- **Data block**:
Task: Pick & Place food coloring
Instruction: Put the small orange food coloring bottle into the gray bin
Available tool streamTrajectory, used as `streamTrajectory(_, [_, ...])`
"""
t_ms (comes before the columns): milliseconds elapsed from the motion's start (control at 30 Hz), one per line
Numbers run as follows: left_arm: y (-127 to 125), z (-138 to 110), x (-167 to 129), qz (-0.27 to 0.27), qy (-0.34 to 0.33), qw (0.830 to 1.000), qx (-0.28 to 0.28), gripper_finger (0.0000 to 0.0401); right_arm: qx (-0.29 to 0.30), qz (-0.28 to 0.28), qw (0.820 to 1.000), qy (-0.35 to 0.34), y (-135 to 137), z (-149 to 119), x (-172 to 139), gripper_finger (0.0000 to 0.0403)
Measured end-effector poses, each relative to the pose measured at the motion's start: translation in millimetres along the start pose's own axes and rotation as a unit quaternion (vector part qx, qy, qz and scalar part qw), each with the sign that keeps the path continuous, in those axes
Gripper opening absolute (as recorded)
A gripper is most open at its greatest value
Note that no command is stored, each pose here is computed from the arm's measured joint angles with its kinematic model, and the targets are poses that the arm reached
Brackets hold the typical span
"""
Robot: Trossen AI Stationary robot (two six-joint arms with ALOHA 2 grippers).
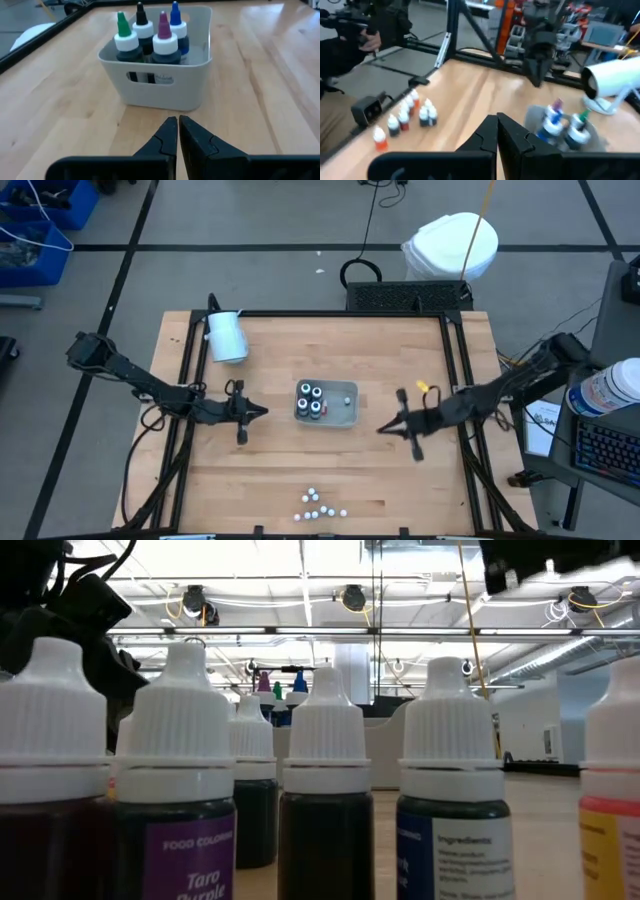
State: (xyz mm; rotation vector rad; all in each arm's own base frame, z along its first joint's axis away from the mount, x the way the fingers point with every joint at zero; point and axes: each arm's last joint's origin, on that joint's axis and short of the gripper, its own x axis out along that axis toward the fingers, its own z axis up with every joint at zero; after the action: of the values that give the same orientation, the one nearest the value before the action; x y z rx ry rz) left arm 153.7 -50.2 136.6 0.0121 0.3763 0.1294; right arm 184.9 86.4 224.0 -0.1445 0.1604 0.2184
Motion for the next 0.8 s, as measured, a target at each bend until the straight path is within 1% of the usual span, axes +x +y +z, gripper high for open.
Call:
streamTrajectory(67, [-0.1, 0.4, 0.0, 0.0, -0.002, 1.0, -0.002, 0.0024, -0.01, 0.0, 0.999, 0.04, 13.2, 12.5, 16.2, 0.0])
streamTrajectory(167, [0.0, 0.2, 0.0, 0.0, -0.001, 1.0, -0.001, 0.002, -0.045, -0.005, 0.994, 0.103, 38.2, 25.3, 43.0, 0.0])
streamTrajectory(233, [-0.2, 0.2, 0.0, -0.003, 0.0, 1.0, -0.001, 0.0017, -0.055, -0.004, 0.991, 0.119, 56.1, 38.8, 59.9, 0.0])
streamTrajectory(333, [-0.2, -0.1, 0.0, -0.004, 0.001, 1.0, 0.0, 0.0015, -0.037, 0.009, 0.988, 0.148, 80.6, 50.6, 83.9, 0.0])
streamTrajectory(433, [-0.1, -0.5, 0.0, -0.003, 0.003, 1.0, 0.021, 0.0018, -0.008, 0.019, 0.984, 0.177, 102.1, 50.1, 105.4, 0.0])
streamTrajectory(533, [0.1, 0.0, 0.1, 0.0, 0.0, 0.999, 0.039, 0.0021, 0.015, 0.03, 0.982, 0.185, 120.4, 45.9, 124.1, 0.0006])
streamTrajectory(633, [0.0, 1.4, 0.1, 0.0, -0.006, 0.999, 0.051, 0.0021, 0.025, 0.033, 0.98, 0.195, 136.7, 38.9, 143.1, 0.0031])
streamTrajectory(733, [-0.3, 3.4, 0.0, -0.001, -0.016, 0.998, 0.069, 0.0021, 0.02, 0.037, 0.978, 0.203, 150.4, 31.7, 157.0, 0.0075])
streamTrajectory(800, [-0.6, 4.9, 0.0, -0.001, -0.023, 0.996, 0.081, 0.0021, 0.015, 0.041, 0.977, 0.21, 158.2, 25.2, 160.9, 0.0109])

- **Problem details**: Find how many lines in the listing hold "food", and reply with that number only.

- **Answer section**: 2